Deprivational vitamin D deficiency in Asians living in the UK, whose origins are from India, Pakistan, or Bangladesh, was first reported nearly 30 years ago.7,8 Various campaigns to improve life and social conditions, as well as recommendations advocating provision of free vitamin D supplements led to a decline in the prevalence of vitamin D deficiency in these ethnic groups.9
A questionnaire survey, commissioned by COMA in 1995, among West Midlands paediatricians, confirmed that the majority of the respondents reported seeing very few cases of rickets and when seen, were predominantly in Afro-Caribbean toddlers rather than Asian infants.
However, we have seen a resurgence of vitamin D deficiency in Asian children in the past two to three years in Birmingham, experience mirrored by reports from elsewhere in the UK of vitamin D deficiency in infants (London),10 adults (Leicester),11 and pregnant women (Cardiff).12 In addition to rickets, infants have presented in the first six to nine months of life with symptomatic hypocalcaemia, particularly seizures; we have seen one case of life threatening cardiomyopathy.

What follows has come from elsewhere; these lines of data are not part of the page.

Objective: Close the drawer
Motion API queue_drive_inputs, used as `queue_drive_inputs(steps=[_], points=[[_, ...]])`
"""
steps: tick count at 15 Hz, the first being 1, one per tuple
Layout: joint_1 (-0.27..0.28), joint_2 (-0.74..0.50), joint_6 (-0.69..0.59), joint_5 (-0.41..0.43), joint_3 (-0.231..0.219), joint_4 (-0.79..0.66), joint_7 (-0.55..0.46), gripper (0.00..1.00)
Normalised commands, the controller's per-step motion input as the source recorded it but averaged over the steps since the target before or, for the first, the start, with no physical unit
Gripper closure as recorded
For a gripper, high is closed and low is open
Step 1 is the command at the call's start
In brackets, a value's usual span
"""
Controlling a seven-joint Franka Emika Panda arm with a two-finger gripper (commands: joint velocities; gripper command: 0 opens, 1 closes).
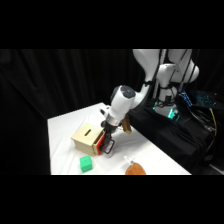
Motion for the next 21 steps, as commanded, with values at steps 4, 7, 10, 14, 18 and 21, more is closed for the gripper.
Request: queue_drive_inputs(steps=[4,7,10,14,18,21], points=[[0.137,0.01,0.06,-0.249,-0.239,0.07,0.30,0.00],[0.145,-0.02,0.04,-0.270,-0.255,0.06,0.31,0.00],[0.101,0.01,0.05,-0.211,-0.221,0.08,0.28,0.00],[0.137,-0.05,0.01,-0.183,-0.182,0.04,0.28,0.00],[0.131,-0.23,0.06,-0.229,-0.157,-0.09,0.15,0.00],[-0.004,-0.72,-0.04,-0.052,0.039,-0.49,-0.36,0.00]])
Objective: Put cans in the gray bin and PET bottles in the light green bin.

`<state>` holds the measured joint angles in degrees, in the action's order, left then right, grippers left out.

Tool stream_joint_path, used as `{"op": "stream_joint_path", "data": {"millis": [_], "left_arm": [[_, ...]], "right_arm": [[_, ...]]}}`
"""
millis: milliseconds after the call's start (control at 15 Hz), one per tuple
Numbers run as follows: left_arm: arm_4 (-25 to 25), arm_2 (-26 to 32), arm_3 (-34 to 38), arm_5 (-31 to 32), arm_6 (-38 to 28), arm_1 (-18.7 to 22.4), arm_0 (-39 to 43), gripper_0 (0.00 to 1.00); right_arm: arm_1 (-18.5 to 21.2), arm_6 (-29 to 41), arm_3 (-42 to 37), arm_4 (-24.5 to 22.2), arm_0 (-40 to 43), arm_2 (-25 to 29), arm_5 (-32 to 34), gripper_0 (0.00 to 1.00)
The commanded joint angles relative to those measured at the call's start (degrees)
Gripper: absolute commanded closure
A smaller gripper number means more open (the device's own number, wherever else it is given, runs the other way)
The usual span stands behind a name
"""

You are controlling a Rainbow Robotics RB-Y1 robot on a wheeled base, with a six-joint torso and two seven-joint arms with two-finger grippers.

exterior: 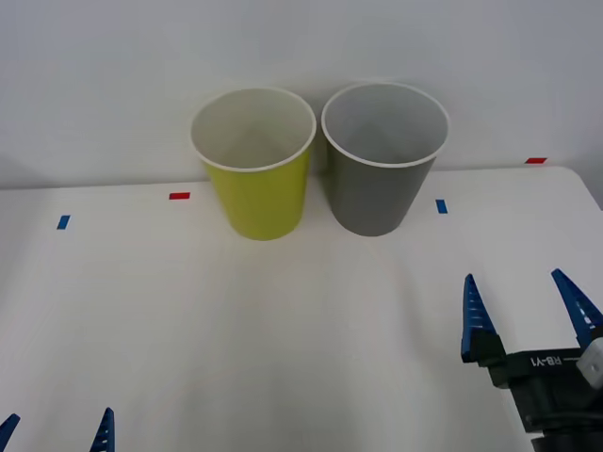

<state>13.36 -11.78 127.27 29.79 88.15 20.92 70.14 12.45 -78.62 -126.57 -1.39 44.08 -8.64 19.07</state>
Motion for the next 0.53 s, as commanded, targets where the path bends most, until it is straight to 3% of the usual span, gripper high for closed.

Unlike other reports which have implicated prolonged and exclusive breast feeding,13 most of our infants have been both breast and formula fed and several have been receiving multivitamin supplements. These infants have all had evidence of severe vitamin D deficiency (25-hydroxyvitamin D <8 ng/ml) as have the majority of the mothers who have also been tested. Most of these infants have been born to mothers who were themselves born in the UK. It would appear that the previous recommendations regarding prevention have been largely forgotten and our initial enquiries indicate that most UK maternity units do not have a policy of providing vitamin D supplements to pregnant Asian women.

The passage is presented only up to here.